Why is that the theory of automorphic forms concentrates on the case of half-integral weight? I read in Borel's book "Automorphic forms on $SL_2$" (Section 18.5) that by considering the finite or universal coverings of $SL_2$, one can define modular forms with rational or even real weight. Borel mentions in passing that the case of half-integral weight is particularly important. Why?!

Best Answer

Since the other MO answer linked-to in Alison Miller's comment did not mention this (although Alison M. did make a comment in this direction there): indeed, the Segal-Shale-Weil/oscillator repn produces representations and automorphic forms for two-fold covers of $Sp_{2n}$, but not for more general covers. This gives the classical theta correspondences, which accounted for nearly all the "early" examples of Langlands functoriality. The technical point seems to be that the two-fold cover of $Sp_{2n}$ admits a very small "minimal" repn, which then usefully decomposes (see also "Howe correspondence") over mutually commuting subgroups ("dual reductive pairs").

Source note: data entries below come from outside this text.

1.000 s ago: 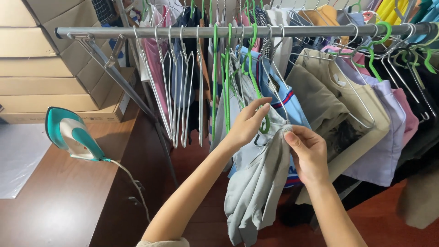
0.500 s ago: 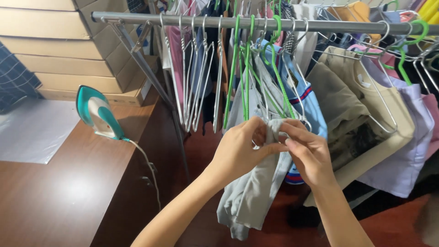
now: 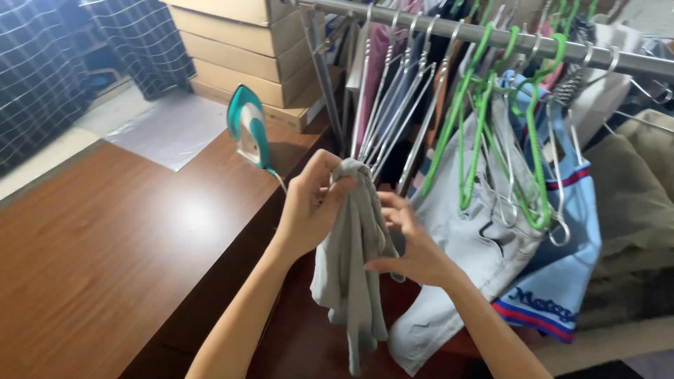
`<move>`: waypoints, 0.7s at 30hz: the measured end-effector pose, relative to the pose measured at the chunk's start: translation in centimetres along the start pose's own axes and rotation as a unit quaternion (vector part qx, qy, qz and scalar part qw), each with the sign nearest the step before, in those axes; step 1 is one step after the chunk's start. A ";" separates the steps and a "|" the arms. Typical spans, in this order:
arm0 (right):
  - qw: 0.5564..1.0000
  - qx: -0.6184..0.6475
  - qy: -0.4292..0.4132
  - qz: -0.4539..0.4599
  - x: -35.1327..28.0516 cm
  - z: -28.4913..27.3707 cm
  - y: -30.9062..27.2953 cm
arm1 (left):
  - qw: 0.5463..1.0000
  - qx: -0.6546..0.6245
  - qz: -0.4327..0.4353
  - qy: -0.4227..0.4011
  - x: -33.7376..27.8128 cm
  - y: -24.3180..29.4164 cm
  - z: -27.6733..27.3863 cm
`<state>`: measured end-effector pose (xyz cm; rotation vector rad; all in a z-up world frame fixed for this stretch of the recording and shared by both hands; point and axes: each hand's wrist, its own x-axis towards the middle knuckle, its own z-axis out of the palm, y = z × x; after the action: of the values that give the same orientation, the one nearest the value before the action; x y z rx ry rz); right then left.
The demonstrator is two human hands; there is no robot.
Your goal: The person seals a vacuum-sealed bag containing dark clothing, then places it into a cardboard box and closes the lid. The person then retrieves a gray t-shirt from a clothes rack, removes it from the hanger, and holds it up.
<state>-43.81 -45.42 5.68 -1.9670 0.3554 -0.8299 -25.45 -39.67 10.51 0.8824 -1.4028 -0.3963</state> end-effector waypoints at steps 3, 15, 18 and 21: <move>0.975 -0.150 -0.126 0.103 1.4 2.6 0.3 | 0.997 0.027 0.017 0.071 -0.3 0.2 -3.2; 0.993 0.039 -0.086 0.076 9.6 7.0 1.6 | 0.893 0.338 -0.064 0.292 -9.7 2.8 -22.4; 0.989 0.069 -0.127 0.037 12.0 9.5 1.1 | 0.841 0.433 -0.098 0.309 -12.5 3.2 -25.6; 0.984 0.070 -0.166 0.009 14.7 11.4 1.6 | 0.791 0.505 -0.118 0.324 -14.7 4.5 -27.6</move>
<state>-25.20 -46.85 6.49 -1.9251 0.1148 -0.4870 -2.85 -18.16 5.72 1.8612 -0.7714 0.5385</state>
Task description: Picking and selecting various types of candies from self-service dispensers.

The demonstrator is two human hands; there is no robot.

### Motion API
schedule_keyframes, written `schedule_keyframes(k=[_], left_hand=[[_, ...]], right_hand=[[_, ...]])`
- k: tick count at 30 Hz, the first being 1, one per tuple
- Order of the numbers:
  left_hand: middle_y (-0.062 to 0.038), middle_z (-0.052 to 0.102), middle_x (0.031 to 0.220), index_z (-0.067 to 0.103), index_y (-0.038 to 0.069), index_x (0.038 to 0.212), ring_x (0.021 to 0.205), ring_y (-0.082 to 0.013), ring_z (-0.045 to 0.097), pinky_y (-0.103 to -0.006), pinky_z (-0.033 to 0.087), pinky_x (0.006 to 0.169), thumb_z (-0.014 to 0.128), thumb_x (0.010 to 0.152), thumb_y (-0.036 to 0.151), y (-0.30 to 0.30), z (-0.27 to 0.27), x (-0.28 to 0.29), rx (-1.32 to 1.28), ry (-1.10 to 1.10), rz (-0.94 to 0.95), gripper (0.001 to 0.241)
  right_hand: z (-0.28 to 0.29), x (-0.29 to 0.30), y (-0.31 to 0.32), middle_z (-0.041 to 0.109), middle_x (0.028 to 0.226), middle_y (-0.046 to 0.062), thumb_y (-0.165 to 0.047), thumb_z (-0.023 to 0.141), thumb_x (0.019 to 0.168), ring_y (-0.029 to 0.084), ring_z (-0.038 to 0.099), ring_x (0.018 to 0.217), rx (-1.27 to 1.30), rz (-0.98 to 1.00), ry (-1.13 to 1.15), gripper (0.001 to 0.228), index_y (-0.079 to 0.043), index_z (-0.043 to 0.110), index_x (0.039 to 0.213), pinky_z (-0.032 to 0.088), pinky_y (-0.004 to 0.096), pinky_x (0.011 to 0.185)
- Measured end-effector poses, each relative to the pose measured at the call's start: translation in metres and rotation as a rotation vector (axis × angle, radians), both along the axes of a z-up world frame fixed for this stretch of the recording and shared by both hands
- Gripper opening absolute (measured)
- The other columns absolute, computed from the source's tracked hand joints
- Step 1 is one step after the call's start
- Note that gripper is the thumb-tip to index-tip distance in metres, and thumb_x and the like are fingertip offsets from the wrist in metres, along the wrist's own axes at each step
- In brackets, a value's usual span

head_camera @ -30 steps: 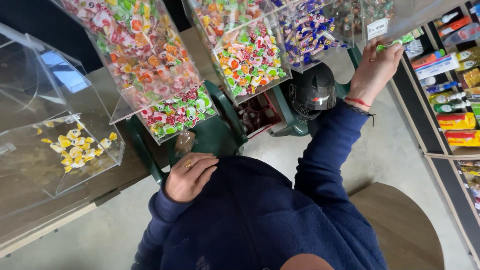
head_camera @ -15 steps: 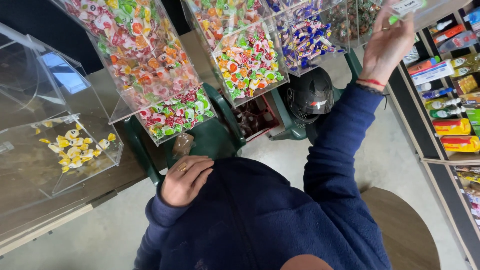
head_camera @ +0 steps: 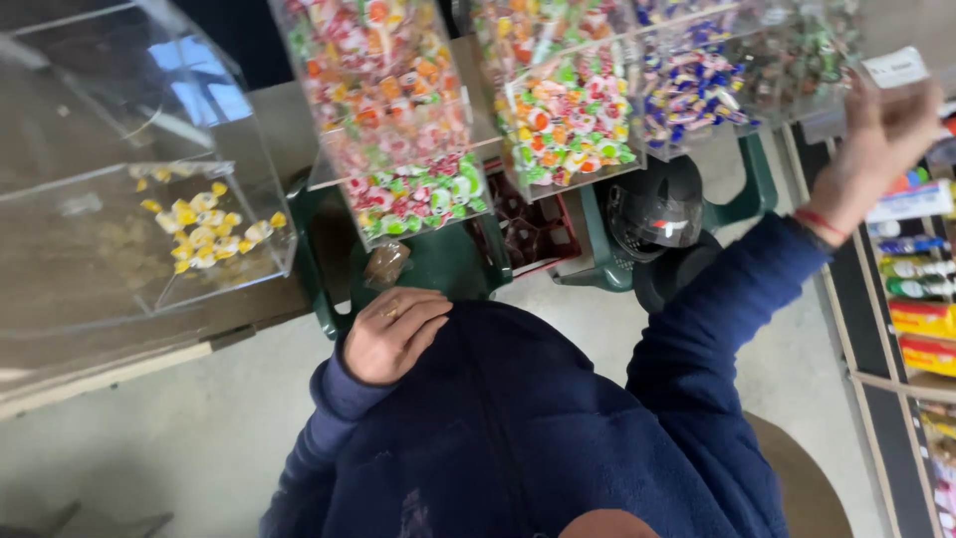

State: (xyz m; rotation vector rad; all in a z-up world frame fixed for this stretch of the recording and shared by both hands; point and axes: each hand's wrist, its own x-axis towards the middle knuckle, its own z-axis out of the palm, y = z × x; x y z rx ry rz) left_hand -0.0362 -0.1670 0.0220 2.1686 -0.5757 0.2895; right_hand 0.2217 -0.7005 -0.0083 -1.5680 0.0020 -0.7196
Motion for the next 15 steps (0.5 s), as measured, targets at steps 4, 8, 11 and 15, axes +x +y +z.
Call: schedule_keyframes(k=[4,8,11,15], left_hand=[[-0.012,0.072,0.11,0.071,0.002,0.11,0.103,-0.0307,0.07,-0.0389,0.057,0.09,0.075,0.088,0.006,0.01,-0.004,-0.004,0.001,-0.033,0.043,0.022],[-0.012,0.072,0.111,0.071,0.002,0.109,0.103,-0.0307,0.07,-0.0392,0.057,0.09,0.074,0.089,0.005,0.017,-0.001,-0.007,-0.003,-0.065,0.037,0.021],[-0.011,0.071,0.11,0.071,0.002,0.109,0.103,-0.0303,0.07,-0.039,0.057,0.089,0.075,0.09,0.005,0.025,0.001,-0.006,0.0,-0.087,0.058,0.019],[-0.011,0.071,0.11,0.071,0.002,0.108,0.102,-0.0296,0.07,-0.0388,0.057,0.089,0.076,0.09,0.003,0.04,0.007,0.005,0.049,-0.168,0.115,0.019]], right_hand=[[-0.094,0.005,-0.082,0.07,0.121,0.011,-0.002,0.07,0.109,0.02,0.064,0.11,0.074,0.001,0.014,0.018,0.006,0.069,0.125,0.054,0.033,0.098],[-0.159,0.012,-0.127,0.077,0.104,0.008,-0.014,0.064,0.112,0.014,0.063,0.095,-0.232,-0.252,0.066,0.023,0.008,0.072,0.11,0.059,0.033,0.092],[-0.184,0.013,-0.148,0.069,0.09,0.013,-0.014,0.056,0.114,0.02,0.054,0.078,-0.704,-0.438,0.139,0.024,0.006,0.063,0.104,0.051,0.036,0.073],[-0.187,0.002,-0.153,0.057,0.07,0.015,-0.012,0.048,0.112,0.025,0.044,0.053,-1.223,-0.589,0.326,0.026,-0.001,0.058,0.09,0.036,0.041,0.048]])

I may be mistaken, but it is my impression that other covers do not have such small "minimal" repns, so that the analogues of theta correspondences are either not present at all, or don't have the multiplicity-one properties.

Another key-phrase is "first occurrence" in work of Kudla-Rallis and collaborators, examining in precise detail the "theta correspondences"' repn-theoretic properties. I am not aware of any comparable successes for other covers. Nevertheless, there is work of Brubaker-Bump-Friedberg on "multiple Dirichlet series" that looks for applications of more general covers.